Por FC Leite Filho
Jornal O Globo, de 23 de agosto de 1954, segunda-feira, um dia antes do suicídio do presidente Getúlio Vargas: …”O Vice-Presidente da República, Café Filho, desenvolveu, sábado e ontem, grande atividade realizando sucessivas conferências com diversas altas personalidades”. Alguma semelhança com os dias atuais? A não ser devido à mudança de cenário da época, quando quem mandava e conspirava eram os militares junto aos gerentes dos trusts, o Vice Michel Temer se engajou, há quase um ano, numa maratona de “conferências” com os donos do poder da atualidade: empresários, banqueiros, executivos de multinacionais, barões da mídia e políticos da oposição golpista, e de lá para cá passou a ser seu mais fiel intérprete.

Tendo amaldiçoado sua biografia com a terrível pecha de um dos maiores traidores da República, o vice João Augusto Fernandes Campos Café Filho, tinha sido eleito na chapa de Getúlio, só que com uma diferença substancial em relação a Temer. Café era uma figura nacional conhecida, por causa de sua atuação como deputado e advogado de sindicatos, tinha sido eleito vice-presidente, de forma separada, alcançando uma diferença de 200 mil votos (nada desprezível para um total de 8.254.989 de votos apurados)  sobre seu adversário da UDN, Odilon Braga. Já Temer não teve um único voto, uma vez que, pela legislação atual, o vice simplesmente faz figurar (daí sua irritação com seu papel decorativo) seu nome na chapa do candidato titular, no caso, Dilma Rousseff, isso ocorrendo nas postulações vitoriosas de 2010 e de 2014. O atual vice é, por seu turno, uma figura apagada para o restante da população, os movimentos sociais e as entidades civis,  só transitando entre as cúpulas políticas e empresariais, que o fizeram três vezes presidente da Câmara e duas vice-presidente da República.

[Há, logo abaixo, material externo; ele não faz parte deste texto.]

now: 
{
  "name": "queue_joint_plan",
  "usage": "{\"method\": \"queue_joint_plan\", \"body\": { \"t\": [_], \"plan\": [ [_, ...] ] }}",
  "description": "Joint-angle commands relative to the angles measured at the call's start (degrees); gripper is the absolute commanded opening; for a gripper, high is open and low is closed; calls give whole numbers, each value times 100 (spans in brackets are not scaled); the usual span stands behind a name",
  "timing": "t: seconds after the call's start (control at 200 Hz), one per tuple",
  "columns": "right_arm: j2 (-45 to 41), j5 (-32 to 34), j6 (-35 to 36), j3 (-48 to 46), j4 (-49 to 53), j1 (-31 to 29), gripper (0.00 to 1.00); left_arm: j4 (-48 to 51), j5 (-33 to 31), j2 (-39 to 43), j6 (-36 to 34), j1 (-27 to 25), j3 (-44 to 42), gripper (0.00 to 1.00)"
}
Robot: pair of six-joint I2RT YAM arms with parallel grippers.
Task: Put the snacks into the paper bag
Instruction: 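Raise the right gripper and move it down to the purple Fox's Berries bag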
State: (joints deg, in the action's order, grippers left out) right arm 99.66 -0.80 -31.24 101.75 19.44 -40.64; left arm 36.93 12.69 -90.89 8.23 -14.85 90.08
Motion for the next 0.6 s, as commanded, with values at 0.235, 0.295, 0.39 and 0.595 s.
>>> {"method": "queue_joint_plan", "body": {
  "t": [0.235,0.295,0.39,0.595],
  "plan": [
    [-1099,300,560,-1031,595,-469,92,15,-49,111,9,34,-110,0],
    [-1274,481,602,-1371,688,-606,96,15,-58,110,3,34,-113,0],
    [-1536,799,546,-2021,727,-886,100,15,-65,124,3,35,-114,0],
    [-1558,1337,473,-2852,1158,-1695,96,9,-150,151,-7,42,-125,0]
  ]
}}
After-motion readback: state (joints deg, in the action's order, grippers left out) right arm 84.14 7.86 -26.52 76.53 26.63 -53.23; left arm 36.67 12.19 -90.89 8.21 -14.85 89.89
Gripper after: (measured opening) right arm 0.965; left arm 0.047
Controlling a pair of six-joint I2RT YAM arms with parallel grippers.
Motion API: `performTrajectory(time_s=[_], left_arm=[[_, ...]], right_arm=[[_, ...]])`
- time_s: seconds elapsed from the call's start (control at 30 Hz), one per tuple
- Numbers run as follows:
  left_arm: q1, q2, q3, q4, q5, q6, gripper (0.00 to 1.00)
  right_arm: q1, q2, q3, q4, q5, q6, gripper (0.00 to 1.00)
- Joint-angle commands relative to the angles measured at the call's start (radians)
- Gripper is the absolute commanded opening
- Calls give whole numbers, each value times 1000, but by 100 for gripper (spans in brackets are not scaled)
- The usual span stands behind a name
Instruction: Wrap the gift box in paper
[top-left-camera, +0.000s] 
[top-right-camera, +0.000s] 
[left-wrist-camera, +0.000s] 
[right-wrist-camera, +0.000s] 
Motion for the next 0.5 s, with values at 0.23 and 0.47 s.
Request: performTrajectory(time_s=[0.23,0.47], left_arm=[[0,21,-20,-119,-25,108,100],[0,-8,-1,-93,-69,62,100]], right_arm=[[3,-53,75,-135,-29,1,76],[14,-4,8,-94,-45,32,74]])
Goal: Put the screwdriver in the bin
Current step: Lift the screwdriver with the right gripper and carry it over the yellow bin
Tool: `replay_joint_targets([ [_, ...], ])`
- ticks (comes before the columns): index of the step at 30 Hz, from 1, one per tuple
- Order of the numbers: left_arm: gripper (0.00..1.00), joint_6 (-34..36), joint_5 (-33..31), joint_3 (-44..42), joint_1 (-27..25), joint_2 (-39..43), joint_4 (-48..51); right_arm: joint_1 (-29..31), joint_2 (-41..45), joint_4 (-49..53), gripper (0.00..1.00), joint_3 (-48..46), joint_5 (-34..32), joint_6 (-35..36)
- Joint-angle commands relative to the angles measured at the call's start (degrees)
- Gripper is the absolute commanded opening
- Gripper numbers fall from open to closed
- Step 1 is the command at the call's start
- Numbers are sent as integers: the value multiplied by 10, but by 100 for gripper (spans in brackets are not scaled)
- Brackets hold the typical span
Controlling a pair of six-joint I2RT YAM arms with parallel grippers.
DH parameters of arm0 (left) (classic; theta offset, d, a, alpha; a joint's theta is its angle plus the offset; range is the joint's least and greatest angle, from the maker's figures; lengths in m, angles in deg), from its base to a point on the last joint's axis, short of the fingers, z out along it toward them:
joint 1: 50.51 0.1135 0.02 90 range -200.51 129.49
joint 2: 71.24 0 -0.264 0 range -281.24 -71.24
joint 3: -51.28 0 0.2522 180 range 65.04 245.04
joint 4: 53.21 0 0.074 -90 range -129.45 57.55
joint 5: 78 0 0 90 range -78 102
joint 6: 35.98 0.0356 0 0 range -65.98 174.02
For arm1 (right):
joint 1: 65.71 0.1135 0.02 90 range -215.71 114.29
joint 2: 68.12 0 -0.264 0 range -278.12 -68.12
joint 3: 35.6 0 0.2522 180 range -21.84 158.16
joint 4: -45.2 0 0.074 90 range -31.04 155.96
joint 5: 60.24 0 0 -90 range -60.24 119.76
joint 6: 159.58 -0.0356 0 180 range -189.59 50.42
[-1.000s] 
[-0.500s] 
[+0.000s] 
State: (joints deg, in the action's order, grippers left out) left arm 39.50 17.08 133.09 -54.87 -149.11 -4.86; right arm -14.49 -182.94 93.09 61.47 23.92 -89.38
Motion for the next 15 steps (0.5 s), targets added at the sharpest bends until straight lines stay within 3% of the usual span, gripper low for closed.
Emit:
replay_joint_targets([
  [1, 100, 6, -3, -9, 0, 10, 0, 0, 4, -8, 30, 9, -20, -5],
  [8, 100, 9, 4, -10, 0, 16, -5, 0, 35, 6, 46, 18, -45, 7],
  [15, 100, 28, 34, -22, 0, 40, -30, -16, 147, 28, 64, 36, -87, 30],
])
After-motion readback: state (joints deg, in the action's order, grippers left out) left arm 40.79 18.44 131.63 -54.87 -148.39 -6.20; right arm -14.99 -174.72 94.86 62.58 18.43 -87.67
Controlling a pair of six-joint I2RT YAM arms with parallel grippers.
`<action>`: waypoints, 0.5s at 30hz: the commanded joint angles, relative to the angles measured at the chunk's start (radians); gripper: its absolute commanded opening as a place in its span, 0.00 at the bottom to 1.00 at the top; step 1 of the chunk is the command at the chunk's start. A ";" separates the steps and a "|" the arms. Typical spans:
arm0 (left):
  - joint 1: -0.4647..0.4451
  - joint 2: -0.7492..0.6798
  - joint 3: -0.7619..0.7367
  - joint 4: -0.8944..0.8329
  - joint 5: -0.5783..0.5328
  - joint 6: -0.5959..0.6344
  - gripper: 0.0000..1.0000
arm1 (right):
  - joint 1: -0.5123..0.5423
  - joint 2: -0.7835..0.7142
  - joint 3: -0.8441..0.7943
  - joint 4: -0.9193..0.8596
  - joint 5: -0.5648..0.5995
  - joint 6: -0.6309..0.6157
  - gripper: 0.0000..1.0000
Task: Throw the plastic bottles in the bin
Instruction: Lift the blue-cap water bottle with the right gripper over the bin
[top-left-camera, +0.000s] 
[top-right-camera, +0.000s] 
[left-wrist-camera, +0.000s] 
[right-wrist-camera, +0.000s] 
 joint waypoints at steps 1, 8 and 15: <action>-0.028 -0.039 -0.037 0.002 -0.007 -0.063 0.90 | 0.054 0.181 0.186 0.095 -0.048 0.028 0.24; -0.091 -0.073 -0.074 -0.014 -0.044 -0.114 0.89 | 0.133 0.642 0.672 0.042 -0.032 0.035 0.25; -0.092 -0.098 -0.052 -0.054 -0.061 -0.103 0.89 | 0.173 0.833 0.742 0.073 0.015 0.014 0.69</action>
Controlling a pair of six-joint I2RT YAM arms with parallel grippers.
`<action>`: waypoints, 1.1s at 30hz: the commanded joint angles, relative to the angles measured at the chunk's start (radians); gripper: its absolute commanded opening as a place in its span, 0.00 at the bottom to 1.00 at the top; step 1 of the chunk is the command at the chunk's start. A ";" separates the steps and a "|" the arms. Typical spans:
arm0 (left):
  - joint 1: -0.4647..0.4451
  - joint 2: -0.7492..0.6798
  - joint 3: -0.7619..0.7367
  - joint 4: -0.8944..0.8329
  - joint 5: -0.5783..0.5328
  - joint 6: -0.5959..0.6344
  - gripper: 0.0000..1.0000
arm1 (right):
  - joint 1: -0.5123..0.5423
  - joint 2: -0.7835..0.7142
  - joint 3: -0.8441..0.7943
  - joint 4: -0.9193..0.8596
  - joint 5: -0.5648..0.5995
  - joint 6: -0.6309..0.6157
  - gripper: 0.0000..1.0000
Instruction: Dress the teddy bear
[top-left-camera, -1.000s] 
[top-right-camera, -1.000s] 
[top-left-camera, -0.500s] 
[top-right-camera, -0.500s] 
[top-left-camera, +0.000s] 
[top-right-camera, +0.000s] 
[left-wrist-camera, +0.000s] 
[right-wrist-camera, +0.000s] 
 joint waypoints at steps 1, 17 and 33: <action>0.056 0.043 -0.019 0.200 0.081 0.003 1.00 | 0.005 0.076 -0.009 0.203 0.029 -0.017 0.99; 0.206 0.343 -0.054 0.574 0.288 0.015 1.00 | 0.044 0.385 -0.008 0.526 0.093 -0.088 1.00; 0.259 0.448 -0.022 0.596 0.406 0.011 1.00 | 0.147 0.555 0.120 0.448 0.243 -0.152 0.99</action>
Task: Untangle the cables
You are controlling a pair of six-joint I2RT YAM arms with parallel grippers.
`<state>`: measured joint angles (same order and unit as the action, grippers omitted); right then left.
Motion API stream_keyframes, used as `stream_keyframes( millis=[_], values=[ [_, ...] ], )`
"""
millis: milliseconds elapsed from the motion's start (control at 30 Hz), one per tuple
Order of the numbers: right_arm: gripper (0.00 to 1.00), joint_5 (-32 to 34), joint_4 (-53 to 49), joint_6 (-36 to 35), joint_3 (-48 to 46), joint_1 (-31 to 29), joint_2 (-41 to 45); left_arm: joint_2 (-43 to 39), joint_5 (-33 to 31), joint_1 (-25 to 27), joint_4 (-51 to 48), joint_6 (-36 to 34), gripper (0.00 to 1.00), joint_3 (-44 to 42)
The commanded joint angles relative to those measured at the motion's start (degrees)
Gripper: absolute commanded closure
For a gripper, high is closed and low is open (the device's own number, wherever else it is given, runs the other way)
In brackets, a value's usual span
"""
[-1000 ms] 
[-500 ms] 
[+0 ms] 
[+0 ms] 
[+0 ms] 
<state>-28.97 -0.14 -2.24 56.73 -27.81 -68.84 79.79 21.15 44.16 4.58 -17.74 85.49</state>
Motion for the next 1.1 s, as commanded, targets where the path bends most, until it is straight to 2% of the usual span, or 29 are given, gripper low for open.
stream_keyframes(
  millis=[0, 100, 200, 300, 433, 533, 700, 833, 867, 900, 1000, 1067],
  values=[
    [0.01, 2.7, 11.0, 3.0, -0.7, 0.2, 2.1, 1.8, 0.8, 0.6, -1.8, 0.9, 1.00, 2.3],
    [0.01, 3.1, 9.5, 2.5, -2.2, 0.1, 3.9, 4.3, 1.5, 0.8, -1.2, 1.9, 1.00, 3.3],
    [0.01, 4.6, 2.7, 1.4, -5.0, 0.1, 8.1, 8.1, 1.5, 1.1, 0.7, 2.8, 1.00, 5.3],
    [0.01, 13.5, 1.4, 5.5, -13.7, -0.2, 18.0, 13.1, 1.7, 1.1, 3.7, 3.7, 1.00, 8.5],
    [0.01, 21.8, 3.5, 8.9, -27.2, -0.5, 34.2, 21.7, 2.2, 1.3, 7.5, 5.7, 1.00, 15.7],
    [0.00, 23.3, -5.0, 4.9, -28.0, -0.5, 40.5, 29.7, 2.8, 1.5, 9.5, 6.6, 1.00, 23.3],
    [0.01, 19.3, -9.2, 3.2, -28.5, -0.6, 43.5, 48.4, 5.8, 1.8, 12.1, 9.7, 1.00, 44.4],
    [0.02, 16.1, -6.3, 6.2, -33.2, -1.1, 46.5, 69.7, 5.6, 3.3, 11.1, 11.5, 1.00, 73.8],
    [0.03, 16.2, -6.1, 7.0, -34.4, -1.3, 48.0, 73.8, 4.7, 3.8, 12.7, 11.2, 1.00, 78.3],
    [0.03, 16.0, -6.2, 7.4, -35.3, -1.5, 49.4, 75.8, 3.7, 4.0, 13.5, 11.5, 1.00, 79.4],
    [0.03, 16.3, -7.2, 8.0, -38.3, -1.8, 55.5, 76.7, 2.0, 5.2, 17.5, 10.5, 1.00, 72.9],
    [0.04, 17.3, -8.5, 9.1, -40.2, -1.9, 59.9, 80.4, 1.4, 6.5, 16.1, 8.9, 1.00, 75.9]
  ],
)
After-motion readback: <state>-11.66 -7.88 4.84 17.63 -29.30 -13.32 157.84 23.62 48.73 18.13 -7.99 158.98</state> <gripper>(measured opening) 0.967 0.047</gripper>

Voltemos àquela edição de O Globo, já à disposição na internet, para que melhor nos inteiremos do perfil daquele irrequieto vice de Getúio e hoje nos inspiremos para enteder a figura do vice da Dilma.  “Entre estas conferências mantidas pelo Sr. Café Filho, a mais importante, sem dúvida, foi a que realizou no sábado, às 16 horas, no Palácio do Catete (sede do poder na antiga capital Rio de Janeiro), com o Sr. Getúlio Vargas. O Sr. Café Filho, emocionado com a gravidade da situação nacional, fez uma demorada exposição ao Sr. Getúlio Vargas, sobre o últimos acontecimentos, bem como das perspectivas de uma luta fratricida. Acabou sua exposição propondo uma dupla renúncia, a do Sr, Getúlio e a dele próprio, em benefício da salvação nacional”.

O final da história, todos conhecemos: Getúlio, percebendo que Café blefava, pois sabia da adesão de seu vice ao golpe, recusou a proposta, dizendo que só morto deixaria o Catete. Café Filho, então, retrucaria: “Rejeitando a proposta, não devo mais lealdade ao Presidente da República. Caso o senhor, desta ou daquela maneira, deixe este palácio, a minha obrigação é vir a ocupá-lo”. Café Filho, como sabemos conseguiu seu intento, assumindo a presidência, no mesmo dia do trágico suicídio presidencial, no 24 de agosto de 1954, para completar o restante do mandato, então em vigor, de menos de dois anos, ou seja, terminando em 31 de janeiro de 1956:

Café Filho, como todo apressadinho, acabou comendo cru. Foi deposto, um ano depois, pelo seu ministro da Guerra, general Henrique Lott, junto com o presidente da Câmara, Carlos Luz, o primeiro na linha sucessória. Isto aconteceu logo depois de o candidato de Café e dos conspiradores anti-getulistas, o general Juarez Távora, ter perdido a eleição presidencial de 1955 para o civil Juscelino Kubitsheck. Lott, na realidade, havia dado um golpe preventivo,  que chamou de”retorno aos quadros constitucionais vigentes”, matando na unha o complô que se urdia entre os mesmos anti-getulistas contra a posse de JK , dessa forma, salvando a democracia por quase dez anos.

Agora, passados 61 anos do episódio Café Filho, um outro vice, Michel Miguel Elias Temer Lulia, rasga a fantasia de político recatado, reputação que até lhe valeu o cargo de coordenador político do governo, lançando-se a uma aberta conjura contra o titular da Presidência da República, no caso, uma mulher, Dilma Vana Rousseff, a quem ele acaba de mandar uma verdadeira carta-bomba, onde estaria contida a senha para um novo golpe contra a sofrida democracia brasileira. Nela, Temer tenta inverter os papéis, se fazendo de vítima, ao dizer: “A senhora não confia em mim”.